_Data section_.

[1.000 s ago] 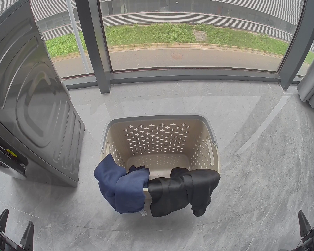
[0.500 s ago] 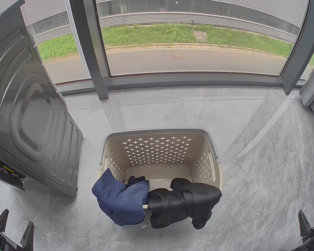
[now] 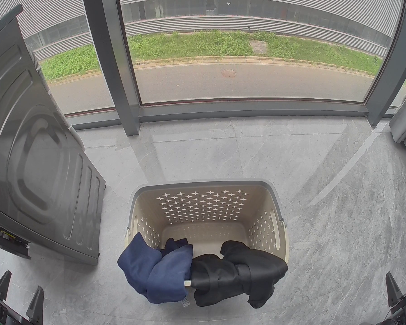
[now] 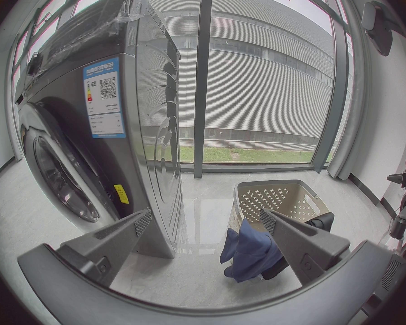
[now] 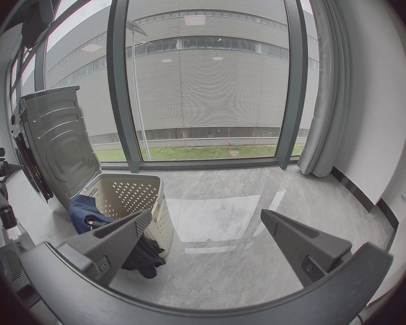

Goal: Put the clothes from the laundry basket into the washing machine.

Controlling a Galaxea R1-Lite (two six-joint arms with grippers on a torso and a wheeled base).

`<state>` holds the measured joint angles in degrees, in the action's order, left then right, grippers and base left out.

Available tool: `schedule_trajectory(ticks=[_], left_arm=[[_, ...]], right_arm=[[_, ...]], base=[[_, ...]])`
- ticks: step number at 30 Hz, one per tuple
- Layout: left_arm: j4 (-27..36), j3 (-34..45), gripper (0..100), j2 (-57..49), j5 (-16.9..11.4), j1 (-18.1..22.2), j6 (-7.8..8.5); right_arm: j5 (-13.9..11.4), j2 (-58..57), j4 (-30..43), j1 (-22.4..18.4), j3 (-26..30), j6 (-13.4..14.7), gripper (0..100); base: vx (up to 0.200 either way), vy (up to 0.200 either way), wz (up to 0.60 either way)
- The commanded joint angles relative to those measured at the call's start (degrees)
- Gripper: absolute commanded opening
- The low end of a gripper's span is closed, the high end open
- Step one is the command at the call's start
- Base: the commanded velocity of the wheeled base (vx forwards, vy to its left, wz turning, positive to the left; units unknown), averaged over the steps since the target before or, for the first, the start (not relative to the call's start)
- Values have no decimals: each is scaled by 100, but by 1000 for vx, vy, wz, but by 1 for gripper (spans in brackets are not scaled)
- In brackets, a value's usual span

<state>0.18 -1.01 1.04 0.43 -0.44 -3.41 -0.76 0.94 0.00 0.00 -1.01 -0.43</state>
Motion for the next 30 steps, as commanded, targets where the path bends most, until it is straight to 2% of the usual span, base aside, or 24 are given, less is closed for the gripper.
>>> schedule_trajectory(ticks=[1, 3, 9, 18, 24, 30], left_arm=[[-1, 92, 100, -104, 1, 0, -1], [-1, 101, 100, -104, 1, 0, -1], [8, 92, 100, -104, 1, 0, -1], [8, 92, 100, -104, 1, 0, -1], [8, 92, 100, -104, 1, 0, -1], [8, 92, 100, -104, 1, 0, -1]], right_arm=[[-4, -94, 0, 0, 101, -1, 100], [-4, -94, 0, 0, 101, -1, 100], [-4, -94, 0, -9, 101, -1, 100], [-4, -94, 0, 0, 101, -1, 100], [-4, -94, 0, 0, 101, -1, 100], [-4, -94, 0, 0, 101, -1, 100]], base=[[0, 0, 0], [0, 0, 0], [200, 0, 0], [0, 0, 0], [200, 0, 0], [0, 0, 0]])
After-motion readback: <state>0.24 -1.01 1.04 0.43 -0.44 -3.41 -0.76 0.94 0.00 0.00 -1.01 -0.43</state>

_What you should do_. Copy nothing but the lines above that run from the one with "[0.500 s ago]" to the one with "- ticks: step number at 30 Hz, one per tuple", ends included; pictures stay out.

_Result below_.
[0.500 s ago] 
[now] 
[now] 
[now] 

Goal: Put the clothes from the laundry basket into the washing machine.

Controlling a Galaxea R1-Lite (two six-joint arms with grippers on a torso and a wheeled base).

`<state>` holds the measured joint angles in degrees, in the action's order, left then right, grippers and base left out.

Available tool: `schedule_trajectory(ticks=[_], left_arm=[[_, ...]], right_arm=[[_, ...]], base=[[_, ...]])`
- ticks: step number at 30 Hz, one per tuple

That finishes the output.